3. Das Treiben nach Süden, längs der grönländischen Küste hin,
die man bei heller Witterung deutlich sah, ging unausgesetzt vor sich.
Wohl hätte man die Küste selbst, über die Scholle springend, erreichen
können. Aber was hätte man dort, wo kaum auf Eskimos zu hoffen
war, beginnen sollen? Unfehlbar wären am Lande die Hansamänner
alle erfroren und verhungert; denn ihre Geräte, ihre Lebensmittel hätten
sie nicht dort mit hinschleppen können.
4. So nahte die Weihnachtszeit heran, wo in der Heimat alles
Lust und Freude atmete, wo die Tannenbäume geschmückt wurden
Gewiß dachte damals in Deutschland mancher an seine Lieben, die er
oben im hohen Norden wußte; aber noch sehnsüchtiger, so recht
aus dem tiefsten Grunde des Herzens heraus eilten die Gedanken der
schiffbrüchigen Hansamänner nach der Heimat.
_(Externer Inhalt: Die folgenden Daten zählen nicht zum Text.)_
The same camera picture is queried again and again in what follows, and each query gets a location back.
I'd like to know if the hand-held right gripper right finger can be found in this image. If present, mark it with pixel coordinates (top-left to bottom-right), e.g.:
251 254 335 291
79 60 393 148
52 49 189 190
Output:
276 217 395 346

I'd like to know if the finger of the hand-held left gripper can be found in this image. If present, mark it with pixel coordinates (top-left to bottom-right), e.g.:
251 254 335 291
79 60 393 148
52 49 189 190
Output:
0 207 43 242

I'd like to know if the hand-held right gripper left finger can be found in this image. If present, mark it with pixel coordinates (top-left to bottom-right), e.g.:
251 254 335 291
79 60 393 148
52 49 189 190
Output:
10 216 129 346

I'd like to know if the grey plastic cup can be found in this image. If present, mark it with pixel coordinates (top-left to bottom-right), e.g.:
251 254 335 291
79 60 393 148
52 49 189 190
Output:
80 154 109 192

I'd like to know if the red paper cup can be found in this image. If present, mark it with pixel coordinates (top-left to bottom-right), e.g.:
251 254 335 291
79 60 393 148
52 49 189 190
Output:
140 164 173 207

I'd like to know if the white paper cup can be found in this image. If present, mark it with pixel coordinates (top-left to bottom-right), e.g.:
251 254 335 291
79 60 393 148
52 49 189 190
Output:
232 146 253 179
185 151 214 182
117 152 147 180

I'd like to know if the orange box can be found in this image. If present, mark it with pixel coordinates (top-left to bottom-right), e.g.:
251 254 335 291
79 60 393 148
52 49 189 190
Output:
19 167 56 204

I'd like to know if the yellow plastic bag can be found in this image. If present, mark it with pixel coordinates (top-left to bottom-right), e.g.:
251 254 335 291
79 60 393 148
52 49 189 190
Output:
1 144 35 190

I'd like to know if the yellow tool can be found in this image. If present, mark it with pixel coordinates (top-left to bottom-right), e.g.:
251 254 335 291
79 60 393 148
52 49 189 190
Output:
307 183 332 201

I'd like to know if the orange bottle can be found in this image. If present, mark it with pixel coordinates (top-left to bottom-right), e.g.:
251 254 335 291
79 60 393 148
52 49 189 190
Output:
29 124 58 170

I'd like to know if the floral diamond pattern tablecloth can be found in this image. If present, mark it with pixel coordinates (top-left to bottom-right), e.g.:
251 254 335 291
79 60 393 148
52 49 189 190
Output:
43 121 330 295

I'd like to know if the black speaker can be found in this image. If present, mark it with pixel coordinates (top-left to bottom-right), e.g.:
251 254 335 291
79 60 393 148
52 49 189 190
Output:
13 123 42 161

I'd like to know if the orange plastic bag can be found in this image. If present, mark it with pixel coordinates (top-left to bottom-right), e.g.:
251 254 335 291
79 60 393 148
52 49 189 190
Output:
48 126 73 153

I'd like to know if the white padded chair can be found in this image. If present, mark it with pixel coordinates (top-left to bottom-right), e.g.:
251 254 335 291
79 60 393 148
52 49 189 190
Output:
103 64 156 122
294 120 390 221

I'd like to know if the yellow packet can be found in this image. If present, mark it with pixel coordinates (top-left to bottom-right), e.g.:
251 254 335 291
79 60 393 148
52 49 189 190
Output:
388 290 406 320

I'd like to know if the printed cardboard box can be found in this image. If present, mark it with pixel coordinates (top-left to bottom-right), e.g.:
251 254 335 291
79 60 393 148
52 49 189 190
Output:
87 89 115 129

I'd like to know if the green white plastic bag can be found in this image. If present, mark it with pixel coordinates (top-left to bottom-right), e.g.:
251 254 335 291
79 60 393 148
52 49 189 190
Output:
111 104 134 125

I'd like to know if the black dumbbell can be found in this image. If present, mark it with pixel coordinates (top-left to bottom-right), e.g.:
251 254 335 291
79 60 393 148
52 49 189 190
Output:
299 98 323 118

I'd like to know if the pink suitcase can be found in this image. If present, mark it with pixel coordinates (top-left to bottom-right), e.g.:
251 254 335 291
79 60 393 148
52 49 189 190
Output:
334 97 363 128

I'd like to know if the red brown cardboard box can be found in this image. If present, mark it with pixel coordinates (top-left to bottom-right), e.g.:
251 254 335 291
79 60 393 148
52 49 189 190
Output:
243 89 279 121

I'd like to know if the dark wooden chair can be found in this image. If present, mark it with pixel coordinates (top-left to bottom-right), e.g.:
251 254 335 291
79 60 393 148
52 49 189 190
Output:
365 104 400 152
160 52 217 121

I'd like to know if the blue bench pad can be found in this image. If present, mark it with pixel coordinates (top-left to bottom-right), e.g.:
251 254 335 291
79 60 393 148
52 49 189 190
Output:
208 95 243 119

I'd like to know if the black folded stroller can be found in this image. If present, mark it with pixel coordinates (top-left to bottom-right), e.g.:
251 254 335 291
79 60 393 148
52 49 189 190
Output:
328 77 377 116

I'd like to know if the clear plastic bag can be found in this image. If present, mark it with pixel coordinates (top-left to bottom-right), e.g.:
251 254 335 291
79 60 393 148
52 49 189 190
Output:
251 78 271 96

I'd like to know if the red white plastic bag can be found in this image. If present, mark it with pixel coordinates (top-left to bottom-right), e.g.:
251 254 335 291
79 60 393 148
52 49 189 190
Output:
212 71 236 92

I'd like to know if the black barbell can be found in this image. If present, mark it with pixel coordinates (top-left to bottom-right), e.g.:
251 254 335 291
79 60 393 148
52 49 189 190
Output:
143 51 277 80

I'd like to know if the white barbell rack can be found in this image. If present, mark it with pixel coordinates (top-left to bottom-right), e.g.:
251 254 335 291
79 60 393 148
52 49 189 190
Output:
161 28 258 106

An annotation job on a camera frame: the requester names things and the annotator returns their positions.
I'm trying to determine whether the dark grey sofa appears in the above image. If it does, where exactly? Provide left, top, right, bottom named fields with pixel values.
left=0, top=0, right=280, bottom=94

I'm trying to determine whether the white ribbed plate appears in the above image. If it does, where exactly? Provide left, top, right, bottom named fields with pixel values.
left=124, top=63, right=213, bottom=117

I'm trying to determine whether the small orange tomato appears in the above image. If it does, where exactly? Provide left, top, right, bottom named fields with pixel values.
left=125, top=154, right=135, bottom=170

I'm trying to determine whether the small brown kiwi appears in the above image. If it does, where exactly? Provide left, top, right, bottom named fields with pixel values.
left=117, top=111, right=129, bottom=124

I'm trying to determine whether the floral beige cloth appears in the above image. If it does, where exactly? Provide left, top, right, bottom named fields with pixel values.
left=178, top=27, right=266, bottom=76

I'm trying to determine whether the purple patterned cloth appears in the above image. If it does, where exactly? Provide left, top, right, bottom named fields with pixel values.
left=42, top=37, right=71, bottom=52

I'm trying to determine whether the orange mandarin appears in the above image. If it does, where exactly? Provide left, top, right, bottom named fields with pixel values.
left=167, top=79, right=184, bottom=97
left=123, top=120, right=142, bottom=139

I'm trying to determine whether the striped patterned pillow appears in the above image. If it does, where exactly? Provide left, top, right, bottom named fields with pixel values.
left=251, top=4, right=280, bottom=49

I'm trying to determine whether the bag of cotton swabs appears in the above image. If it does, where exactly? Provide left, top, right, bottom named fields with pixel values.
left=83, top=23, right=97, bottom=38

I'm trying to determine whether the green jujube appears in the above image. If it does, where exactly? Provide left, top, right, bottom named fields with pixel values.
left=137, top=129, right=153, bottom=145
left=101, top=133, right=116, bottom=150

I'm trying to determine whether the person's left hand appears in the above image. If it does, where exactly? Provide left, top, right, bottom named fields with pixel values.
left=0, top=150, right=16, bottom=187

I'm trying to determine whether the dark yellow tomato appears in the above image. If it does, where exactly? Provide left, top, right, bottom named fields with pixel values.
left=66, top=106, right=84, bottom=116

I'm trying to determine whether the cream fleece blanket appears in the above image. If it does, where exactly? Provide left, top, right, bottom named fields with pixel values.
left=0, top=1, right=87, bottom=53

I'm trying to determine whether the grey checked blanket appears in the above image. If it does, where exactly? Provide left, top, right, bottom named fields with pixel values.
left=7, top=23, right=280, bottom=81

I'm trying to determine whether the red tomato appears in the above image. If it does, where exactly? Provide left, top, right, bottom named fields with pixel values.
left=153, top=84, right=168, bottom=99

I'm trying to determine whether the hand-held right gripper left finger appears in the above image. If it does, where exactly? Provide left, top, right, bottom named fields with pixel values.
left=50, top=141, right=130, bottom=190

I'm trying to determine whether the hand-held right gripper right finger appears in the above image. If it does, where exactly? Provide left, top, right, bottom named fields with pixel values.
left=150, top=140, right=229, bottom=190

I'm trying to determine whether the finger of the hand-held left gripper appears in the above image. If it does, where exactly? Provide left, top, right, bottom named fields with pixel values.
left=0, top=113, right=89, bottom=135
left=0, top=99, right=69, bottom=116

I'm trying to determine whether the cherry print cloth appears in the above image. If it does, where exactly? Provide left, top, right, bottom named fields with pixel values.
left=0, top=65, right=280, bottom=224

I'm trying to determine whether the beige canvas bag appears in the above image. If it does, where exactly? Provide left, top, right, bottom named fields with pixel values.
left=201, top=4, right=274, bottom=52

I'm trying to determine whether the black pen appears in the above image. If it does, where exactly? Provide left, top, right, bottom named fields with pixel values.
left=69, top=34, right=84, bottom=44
Wohin immer der Deutsche
kommen mag, er nimmt die herrliche Sitte, den Weihnachtstag zu feiern,
überall mit hin. Fehlen ihm in den Tropen unsere duftenden Tannen—
bäume, dann nimmt er Palmen, die er mit Lichtern schmückt, und erzählt
den in der Fremde geborenen Kindern, wie jetzt daheim im großen
weiten Vaterlande überall die geschmückten Bäume flammen zur Feier
der Geburt des Christuskindleins. Und auch die Deutschen auf der
Eisscholle im Arktischen Oceane wußten sich auf ihre Art zu helfen.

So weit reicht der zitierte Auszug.